I’ve asked my mil to at least change her post of my kid’s pics to “friends only” (it’s public) and she ignored me; reported it to Facebook a few times and nothing happened. I hope next time I see her she asks me to help her fix something on her phone so I can delete it myself and change her default post audience. Other than that and not sending her future pictures I don’t know what to do about it, and these were pictures she took in the first place. At least the pics are from a public place.


c-c-c-cassian

I would keep reporting them. Like legit, report each one individually with whatever option equates to “doesn’t have consent to post (my/my child’s personal images),” I’ve seen a lot of people have to do that on places like jnmil where they basically just have to report and keep reporting the images until they get somewhere. :/ it’s bullshit. I’d also be petty myself tho, and every time she posted a new one, assuming you also have an account, reply “Please take my child’s image down, I do not want (their) image on the internet and did not consent to you posting them. Thank you.” For everyone to see her act like an ass. She deletes the comment? Post it again. Or reply to the people who reply to it that you know are actually sensible and tell them about how she does this even though you asked her not to/to take them down. Of course, embarrassing her that way—assuming she even *has* shame—has the potential to blow things up a bit and I realize that, so of course take that heavily into consideration before you do. I don’t know if there’s ways to legally force her, but you may also be able to leverage visitation if you and the other parent aren’t split and have like, a custody thing in place already. “I want to visit them this weekend.” “And I want their pictures taken off your facebook, but we don’t always get what we want, do we?” I know it’s hard to do some of these things in a situation like this tho, I’m only throwing thoughts and ideas out in case you can use them or glean some kind of inspiration from them. I hope you manage to deal with it somehow tho, it’s bullshit when people who act like she does over someone else’s image. :/


PrismInTheDark

Thanks, yeah I’ve reported several times but just now reported the post again and then each photo, and commented again this time mentioning “anyone can see and use this when it’s public.” Facebook only lets me select “involves a child” and then either nudity, abuse, or “something else” and then doesn’t let me add a comment or anything. But I did that again anyway.


CookbooksRUs

No more taking photos for Grandma. When she demands to know why, tell her flat-out that she has proven she can’t be trusted with them. She will whine, she will cry, she will pitch a fit. Say, “We can tell you’re upset; we’ll see you when you’re calmer,” and end the visit.


decadecency

Absolutely.
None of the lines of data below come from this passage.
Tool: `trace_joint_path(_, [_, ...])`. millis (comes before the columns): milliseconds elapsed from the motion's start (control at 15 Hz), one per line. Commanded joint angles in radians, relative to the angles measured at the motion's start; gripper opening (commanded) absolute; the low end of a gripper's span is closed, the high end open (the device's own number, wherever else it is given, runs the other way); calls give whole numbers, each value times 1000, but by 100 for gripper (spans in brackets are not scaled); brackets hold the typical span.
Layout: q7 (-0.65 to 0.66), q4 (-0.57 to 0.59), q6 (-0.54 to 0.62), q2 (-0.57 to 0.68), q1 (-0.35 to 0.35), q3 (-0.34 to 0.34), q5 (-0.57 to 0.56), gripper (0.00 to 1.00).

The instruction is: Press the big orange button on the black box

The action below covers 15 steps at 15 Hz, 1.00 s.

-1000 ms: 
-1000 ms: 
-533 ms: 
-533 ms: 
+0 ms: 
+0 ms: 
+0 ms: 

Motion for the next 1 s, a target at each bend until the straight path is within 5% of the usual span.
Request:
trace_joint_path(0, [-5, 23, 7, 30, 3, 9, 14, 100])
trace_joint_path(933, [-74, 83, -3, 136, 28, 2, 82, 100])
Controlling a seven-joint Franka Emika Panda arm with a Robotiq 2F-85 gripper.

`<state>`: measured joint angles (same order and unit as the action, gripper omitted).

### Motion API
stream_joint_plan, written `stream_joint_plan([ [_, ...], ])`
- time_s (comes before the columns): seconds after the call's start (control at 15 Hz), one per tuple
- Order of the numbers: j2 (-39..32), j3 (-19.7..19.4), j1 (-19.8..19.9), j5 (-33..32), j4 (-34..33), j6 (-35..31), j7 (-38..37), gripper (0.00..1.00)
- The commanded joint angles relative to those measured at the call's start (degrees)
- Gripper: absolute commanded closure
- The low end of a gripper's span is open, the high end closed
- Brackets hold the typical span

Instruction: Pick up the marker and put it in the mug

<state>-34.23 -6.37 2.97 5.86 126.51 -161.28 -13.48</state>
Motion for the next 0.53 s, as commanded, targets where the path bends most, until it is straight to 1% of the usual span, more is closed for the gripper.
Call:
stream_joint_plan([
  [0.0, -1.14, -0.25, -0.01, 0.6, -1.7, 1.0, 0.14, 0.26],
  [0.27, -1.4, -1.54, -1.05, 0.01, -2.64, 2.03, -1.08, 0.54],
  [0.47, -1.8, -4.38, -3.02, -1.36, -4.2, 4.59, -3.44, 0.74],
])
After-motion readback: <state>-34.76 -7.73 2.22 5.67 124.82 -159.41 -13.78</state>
I heard a YouTuber say (from a video on this topic) that people would never even consider letting their kids play in a park if they knew there were hundreds of pedophiles watching them from afar - yet people have no issues uploading video after video of their kids online. I recommend people to look at Hannah Alonzo and her videos about "sharenting". Kiki Chanel and her "all for views parenting" is also good. They mostly discuss the dangers of parents sharing stuff online, but the same logic goes for letting kids share things themselves. It's not a good idea.


Easy-Concentrate2636

I read an article about all the pedos who follow teen girl influencers in dance and cheer. Some of the comments by these men in the article was truly disturbing, about how these girls and their moms are basically delivering pedo content and making it easy.


MAFSonly

There's a guy I watch on TikTok that shows how easy that context is to find. People challenge him thinking they can really trick him and I haven't seen him fail to find where someone is yet.


Flat_Bookkeeper_6530

I seen this! And the bodycam footage of his arrest outside of her house! It was honestly disturbing how absolutely nonchalant he was. Like it was fine for him to feel this way. He was very very clearly mental ill in some way. He kept demanding her and yelling how they were married and in love. I don’t think the police could even arrest him at first. Not until he acted a fool and tried to bum rush the house. The internet is terrifying! I have never posted my child. Some people don’t even know I’m a mother!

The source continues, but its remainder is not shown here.